**Directions for this task**
Please give the whole listing again exactly, without any of its pictures.

**Source material**
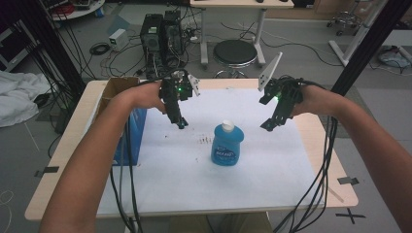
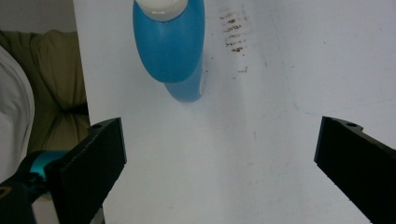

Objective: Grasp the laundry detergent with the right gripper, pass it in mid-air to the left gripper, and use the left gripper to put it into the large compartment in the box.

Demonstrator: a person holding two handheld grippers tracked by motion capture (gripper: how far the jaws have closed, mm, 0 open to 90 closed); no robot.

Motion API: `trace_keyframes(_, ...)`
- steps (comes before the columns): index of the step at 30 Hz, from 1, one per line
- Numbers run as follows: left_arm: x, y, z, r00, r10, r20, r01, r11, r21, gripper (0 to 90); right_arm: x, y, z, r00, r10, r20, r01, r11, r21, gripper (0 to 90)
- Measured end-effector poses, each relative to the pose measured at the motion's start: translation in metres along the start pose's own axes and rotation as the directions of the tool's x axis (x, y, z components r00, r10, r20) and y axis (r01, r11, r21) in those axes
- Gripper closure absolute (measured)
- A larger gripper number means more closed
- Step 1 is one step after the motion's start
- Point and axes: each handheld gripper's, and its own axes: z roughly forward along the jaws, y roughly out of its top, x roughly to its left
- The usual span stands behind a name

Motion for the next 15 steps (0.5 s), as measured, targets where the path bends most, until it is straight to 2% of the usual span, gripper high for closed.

**Task response**
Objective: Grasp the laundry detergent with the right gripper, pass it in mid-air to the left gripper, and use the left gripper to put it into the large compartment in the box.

Demonstrator: a person holding two handheld grippers tracked by motion capture (gripper: how far the jaws have closed, mm, 0 open to 90 closed); no robot.

Motion API: `trace_keyframes(_, ...)`
- steps (comes before the columns): index of the step at 30 Hz, from 1, one per line
- Numbers run as follows: left_arm: x, y, z, r00, r10, r20, r01, r11, r21, gripper (0 to 90); right_arm: x, y, z, r00, r10, r20, r01, r11, r21, gripper (0 to 90)
- Measured end-effector poses, each relative to the pose measured at the motion's start: translation in metres along the start pose's own axes and rotation as the directions of the tool's x axis (x, y, z components r00, r10, r20) and y axis (r01, r11, r21) in those axes
- Gripper closure absolute (measured)
- A larger gripper number means more closed
- Step 1 is one step after the motion's start
- Point and axes: each handheld gripper's, and its own axes: z roughly forward along the jaws, y roughly out of its top, x roughly to its left
- The usual span stands behind a name

Motion for the next 15 steps (0.5 s), as measured, targets where the path bends most, until it is straight to 2% of the usual span, gripper high for closed.

This is the complete answer.